TASK ITEM
The material below holds the lines to copy: from the one with "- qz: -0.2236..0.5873" up to and including the one with "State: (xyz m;". Copy them exactly and skip the pictures.
>>>
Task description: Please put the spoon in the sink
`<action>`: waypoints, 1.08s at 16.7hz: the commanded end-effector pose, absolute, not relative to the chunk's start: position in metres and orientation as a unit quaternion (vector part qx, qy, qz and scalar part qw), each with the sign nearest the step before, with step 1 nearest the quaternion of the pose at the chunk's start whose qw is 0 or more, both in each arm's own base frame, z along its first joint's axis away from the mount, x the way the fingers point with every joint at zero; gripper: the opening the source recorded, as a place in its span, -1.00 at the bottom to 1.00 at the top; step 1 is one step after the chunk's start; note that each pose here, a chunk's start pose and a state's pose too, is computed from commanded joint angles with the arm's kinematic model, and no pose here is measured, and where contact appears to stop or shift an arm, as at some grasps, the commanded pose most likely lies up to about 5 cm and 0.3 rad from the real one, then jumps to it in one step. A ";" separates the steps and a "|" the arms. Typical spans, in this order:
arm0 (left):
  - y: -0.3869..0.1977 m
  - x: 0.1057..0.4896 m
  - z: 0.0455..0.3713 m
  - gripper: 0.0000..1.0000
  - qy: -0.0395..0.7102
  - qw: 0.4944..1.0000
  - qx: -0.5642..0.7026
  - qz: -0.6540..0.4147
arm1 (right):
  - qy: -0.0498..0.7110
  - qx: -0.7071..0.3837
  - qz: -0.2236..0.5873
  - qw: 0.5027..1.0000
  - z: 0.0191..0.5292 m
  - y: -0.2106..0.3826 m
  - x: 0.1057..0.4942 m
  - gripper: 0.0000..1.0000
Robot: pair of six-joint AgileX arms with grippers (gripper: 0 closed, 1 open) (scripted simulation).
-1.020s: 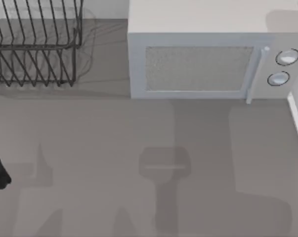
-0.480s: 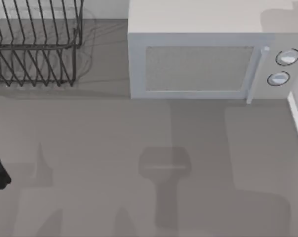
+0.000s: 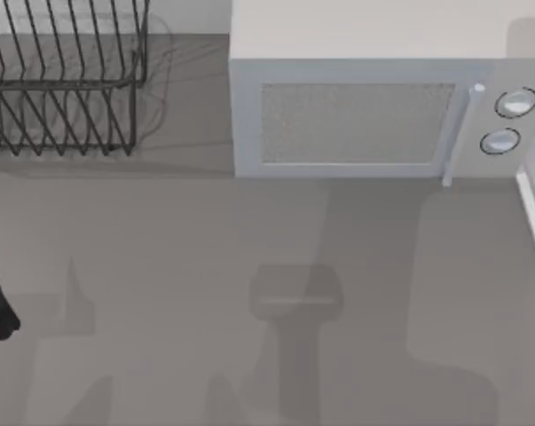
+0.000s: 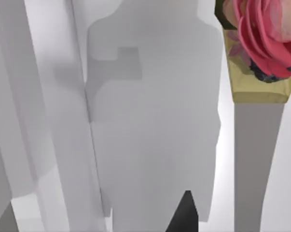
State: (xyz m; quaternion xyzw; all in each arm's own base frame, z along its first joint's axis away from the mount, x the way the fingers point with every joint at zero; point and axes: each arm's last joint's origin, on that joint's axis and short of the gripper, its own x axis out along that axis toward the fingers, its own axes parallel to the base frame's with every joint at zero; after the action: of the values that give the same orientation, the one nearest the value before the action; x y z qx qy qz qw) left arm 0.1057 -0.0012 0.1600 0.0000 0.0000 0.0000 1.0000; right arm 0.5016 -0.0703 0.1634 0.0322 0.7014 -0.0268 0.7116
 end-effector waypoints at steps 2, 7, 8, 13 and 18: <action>-0.001 0.106 0.160 1.00 0.000 1.000 0.000 0.000 | 0.698 0.032 -0.028 0.715 0.158 -0.071 0.500 -1.00; -0.001 0.106 0.160 1.00 0.000 1.000 0.000 0.000 | 0.695 0.032 -0.029 0.717 0.157 -0.070 0.500 -1.00; -0.001 0.106 0.160 1.00 0.000 1.000 0.000 0.000 | 0.695 0.032 -0.029 0.717 0.157 -0.070 0.500 -0.85; -0.001 0.106 0.160 1.00 0.000 1.000 0.000 0.000 | 0.695 0.032 -0.029 0.717 0.157 -0.070 0.500 -0.10; -0.001 0.106 0.160 1.00 0.000 1.000 0.000 0.000 | 0.695 0.032 -0.029 0.717 0.157 -0.070 0.500 0.66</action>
State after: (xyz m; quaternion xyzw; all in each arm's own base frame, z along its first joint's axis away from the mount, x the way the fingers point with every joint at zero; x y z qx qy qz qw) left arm 0.1057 -0.0012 0.1600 0.0000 0.0000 0.0000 1.0000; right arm 0.5000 -0.0704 0.1567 0.0317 0.6954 -0.0286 0.7173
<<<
TASK RESPONSE
  - qz: -0.2236..0.5873
  - qw: 0.5027..1.0000
  - z: 0.0191..0.5292 m
  - y: -0.2106..0.3826 m
  - x: 0.1057..0.4942 m
  - gripper: 0.0000..1.0000
Robot: pair of six-joint AgileX arms with grippers (gripper: 0 closed, 1 open) (scripted simulation).
-1.020s: 
-0.480s: 
+0.000s: 
+0.000s: 
State: (xyz m; quaternion xyzw; all in each arm's own base frame, z along its first joint's axis away from the mount, x the way the fingers point with every joint at zero; point and axes: each arm's last joint's origin, on that joint's axis and short of the gripper, its own x axis out along that axis toward the fingers, its own axes parallel to the base frame's with every joint at zero; after the action: of the values that give the same orientation, the one nearest the value before the action; x y z qx qy qz qw) left arm 0.1057 -0.0012 0.1600 0.0000 0.0000 0.0000 1.0000; right arm 0.5016 -0.0703 0.1634 0.0322 0.7014 -0.0268 0.7116

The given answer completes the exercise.